- Your instructions: Below are entries; copy exactly the lines from the one with "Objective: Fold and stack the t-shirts" through the one with "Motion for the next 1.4", both included, and leave out the rest.

- Listed entries:
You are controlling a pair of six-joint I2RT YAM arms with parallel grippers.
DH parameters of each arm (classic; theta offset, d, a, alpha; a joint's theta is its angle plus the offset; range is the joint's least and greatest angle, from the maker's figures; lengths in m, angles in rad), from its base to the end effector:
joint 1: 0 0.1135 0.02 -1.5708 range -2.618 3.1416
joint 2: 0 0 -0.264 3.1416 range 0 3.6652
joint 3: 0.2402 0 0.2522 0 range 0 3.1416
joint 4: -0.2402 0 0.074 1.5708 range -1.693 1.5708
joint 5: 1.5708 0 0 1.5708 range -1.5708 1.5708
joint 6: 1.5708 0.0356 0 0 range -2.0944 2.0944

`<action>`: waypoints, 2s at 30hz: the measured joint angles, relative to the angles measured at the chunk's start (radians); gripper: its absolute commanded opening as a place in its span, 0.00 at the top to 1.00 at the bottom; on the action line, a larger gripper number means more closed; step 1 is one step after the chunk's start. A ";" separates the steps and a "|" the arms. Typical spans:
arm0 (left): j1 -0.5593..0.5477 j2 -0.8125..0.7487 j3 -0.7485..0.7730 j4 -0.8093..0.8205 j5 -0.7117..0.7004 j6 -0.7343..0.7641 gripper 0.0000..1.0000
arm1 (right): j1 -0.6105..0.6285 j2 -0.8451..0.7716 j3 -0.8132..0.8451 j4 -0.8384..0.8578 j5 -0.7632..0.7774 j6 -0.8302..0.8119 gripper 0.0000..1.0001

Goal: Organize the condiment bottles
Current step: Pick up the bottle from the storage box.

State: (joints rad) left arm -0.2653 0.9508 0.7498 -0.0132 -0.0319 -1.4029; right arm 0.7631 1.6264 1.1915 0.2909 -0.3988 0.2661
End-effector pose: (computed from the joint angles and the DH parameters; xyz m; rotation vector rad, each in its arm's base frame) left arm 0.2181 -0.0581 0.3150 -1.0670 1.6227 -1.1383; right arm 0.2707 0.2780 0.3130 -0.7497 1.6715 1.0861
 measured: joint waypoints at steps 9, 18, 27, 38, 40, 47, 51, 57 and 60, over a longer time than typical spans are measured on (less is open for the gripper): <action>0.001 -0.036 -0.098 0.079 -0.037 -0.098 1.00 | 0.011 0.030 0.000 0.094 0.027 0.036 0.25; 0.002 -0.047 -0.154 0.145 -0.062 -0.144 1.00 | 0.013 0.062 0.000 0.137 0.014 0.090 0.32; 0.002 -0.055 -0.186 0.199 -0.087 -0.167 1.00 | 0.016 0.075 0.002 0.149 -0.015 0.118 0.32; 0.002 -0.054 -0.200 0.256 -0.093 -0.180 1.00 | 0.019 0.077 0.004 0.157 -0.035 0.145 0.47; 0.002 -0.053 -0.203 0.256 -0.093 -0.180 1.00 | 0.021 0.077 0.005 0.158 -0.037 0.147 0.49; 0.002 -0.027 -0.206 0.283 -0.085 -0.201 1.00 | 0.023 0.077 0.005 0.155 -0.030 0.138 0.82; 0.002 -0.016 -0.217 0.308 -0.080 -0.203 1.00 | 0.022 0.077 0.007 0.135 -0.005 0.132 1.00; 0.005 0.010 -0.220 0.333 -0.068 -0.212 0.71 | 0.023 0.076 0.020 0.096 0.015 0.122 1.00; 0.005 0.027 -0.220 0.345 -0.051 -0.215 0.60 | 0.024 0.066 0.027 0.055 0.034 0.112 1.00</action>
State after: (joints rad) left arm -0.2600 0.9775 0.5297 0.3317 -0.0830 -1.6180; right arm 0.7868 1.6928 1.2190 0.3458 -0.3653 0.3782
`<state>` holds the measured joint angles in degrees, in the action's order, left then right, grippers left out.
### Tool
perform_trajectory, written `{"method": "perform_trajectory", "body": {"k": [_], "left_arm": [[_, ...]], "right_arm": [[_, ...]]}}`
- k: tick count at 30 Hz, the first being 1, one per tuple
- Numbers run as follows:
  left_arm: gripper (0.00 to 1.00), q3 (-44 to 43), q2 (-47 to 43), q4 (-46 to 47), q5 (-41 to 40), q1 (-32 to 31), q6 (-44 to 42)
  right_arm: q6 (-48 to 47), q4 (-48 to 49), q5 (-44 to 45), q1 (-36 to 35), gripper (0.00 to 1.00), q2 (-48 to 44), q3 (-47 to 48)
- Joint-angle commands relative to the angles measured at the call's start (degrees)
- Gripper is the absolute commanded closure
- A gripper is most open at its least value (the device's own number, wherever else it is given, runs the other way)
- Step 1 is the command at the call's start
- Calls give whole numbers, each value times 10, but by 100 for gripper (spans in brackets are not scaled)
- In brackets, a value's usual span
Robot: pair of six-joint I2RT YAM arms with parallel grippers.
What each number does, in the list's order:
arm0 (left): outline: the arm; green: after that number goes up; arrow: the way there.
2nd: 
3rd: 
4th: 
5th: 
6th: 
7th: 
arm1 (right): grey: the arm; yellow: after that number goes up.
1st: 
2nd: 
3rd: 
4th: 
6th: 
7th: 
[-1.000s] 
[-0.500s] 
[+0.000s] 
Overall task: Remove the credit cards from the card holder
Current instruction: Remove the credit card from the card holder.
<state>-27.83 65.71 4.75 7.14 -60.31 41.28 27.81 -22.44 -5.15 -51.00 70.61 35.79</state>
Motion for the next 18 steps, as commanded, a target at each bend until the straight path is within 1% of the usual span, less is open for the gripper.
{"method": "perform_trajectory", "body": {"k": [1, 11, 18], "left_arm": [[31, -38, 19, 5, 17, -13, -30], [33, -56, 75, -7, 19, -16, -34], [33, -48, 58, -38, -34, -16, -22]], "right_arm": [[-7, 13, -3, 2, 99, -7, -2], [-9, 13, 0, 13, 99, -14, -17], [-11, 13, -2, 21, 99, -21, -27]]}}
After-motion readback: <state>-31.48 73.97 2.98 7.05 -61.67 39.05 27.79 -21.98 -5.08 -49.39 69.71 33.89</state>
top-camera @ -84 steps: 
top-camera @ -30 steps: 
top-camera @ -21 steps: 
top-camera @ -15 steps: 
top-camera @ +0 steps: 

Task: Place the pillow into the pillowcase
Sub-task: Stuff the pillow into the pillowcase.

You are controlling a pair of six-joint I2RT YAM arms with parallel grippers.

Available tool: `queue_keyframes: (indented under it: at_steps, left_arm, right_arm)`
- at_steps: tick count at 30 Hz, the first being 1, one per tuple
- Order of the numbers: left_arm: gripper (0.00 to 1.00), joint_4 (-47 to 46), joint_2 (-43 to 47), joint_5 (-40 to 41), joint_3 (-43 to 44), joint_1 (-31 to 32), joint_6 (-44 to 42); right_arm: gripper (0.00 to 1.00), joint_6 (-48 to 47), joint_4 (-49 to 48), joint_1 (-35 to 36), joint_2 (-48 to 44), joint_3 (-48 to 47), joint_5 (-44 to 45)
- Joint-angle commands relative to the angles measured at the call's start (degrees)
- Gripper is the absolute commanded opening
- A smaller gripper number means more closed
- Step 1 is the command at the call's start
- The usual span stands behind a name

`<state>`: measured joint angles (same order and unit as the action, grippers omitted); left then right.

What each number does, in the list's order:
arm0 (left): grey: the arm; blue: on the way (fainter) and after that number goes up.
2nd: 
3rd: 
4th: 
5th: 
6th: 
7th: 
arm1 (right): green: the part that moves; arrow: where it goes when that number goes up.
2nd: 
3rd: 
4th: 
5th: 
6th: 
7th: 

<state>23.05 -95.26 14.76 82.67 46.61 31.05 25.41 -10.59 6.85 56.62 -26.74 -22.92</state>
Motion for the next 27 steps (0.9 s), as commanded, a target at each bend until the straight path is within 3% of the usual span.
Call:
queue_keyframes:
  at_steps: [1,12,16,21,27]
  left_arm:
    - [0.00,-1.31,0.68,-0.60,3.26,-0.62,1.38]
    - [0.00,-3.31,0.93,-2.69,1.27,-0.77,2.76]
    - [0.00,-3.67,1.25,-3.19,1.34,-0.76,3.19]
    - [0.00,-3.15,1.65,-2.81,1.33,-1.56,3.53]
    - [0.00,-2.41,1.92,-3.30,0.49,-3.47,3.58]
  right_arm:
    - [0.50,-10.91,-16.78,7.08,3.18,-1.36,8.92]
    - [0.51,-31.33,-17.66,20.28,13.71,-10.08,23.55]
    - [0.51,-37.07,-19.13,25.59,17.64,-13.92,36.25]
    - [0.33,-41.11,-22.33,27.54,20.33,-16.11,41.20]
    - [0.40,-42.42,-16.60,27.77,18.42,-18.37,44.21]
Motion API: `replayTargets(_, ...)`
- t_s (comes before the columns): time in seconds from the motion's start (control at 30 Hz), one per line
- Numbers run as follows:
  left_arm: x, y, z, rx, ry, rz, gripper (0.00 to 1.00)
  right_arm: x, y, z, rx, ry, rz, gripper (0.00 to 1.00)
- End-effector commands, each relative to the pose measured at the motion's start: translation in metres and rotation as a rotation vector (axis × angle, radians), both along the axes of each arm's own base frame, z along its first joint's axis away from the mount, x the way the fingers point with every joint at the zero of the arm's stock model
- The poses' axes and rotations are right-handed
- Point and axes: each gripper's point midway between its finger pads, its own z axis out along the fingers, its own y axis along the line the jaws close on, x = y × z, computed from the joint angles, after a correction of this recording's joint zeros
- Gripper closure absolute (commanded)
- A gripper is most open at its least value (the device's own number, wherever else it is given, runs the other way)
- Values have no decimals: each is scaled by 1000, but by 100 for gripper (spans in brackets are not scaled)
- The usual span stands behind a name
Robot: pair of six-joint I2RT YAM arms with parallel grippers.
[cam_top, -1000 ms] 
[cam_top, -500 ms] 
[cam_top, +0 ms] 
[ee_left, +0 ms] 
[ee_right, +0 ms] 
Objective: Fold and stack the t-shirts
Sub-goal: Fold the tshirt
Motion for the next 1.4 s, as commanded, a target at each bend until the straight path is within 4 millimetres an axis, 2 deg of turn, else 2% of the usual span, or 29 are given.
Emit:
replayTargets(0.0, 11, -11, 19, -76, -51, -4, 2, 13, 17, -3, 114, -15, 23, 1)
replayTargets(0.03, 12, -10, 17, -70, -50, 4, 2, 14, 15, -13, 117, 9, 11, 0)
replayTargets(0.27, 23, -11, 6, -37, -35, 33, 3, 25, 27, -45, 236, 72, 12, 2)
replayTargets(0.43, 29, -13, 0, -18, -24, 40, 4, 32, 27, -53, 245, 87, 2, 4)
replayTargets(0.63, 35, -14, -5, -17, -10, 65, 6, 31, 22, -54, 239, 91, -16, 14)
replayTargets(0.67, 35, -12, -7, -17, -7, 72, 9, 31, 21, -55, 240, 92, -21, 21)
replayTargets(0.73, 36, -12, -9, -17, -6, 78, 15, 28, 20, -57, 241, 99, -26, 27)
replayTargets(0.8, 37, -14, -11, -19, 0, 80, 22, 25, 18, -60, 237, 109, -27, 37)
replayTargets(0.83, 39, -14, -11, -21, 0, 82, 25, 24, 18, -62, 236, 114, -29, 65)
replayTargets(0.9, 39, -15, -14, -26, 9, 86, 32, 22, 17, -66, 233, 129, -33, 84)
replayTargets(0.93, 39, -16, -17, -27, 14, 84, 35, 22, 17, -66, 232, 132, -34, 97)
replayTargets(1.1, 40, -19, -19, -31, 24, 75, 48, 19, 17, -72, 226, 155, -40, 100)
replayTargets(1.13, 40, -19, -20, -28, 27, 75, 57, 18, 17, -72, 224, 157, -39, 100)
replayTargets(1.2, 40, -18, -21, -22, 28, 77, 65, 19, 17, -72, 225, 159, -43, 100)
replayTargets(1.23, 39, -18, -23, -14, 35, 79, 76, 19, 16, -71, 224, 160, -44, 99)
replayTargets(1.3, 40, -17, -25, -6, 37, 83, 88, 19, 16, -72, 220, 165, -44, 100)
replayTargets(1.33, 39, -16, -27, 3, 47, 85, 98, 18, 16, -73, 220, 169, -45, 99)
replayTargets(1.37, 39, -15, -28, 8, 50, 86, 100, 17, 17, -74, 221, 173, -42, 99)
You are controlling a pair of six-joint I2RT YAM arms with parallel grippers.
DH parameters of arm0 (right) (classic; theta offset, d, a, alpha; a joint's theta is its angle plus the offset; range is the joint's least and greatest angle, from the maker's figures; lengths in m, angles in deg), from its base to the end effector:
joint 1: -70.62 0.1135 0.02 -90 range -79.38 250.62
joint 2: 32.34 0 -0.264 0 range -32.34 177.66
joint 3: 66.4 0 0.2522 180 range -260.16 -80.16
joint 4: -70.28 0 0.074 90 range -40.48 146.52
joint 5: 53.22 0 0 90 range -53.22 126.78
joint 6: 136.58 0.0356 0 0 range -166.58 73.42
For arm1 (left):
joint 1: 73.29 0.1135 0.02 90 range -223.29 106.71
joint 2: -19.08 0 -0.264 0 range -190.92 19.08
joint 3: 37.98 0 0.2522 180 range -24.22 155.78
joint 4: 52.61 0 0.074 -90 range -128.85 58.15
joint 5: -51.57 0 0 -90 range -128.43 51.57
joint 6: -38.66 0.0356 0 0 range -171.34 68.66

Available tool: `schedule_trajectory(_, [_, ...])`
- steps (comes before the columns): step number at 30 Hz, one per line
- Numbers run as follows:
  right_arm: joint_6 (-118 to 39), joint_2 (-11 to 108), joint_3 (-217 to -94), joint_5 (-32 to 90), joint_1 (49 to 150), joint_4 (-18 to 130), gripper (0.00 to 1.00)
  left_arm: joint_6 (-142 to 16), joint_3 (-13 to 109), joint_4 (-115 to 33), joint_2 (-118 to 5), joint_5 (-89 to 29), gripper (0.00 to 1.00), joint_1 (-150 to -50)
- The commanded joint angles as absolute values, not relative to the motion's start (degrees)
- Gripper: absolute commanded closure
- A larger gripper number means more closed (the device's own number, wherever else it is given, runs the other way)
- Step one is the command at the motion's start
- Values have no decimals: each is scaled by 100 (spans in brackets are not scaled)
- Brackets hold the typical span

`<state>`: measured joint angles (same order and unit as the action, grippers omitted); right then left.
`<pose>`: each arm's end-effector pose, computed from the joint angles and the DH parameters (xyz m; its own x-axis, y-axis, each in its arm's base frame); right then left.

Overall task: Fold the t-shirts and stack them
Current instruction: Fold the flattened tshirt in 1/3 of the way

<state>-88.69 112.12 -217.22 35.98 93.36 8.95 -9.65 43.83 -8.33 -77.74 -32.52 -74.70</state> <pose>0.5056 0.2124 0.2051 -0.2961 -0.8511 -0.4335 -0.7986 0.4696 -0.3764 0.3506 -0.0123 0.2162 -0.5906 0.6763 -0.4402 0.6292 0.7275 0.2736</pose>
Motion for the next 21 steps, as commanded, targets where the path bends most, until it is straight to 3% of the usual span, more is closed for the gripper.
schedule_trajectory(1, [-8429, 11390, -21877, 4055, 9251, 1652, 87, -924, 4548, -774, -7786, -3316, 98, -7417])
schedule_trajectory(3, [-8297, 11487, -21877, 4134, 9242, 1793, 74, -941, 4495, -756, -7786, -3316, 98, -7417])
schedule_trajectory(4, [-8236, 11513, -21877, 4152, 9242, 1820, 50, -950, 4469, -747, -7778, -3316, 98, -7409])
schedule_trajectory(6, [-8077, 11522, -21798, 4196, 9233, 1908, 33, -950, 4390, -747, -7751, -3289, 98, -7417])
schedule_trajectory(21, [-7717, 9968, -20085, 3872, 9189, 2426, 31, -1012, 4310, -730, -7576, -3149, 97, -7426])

- Answer to this problem:
Objective: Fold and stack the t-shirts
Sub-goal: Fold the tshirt
Motion for the next 1.4 s, as commanded, a target at each bend until the straight path is within 4 millimetres an axis, 2 deg of turn, else 2% of the usual span, or 29 are given.

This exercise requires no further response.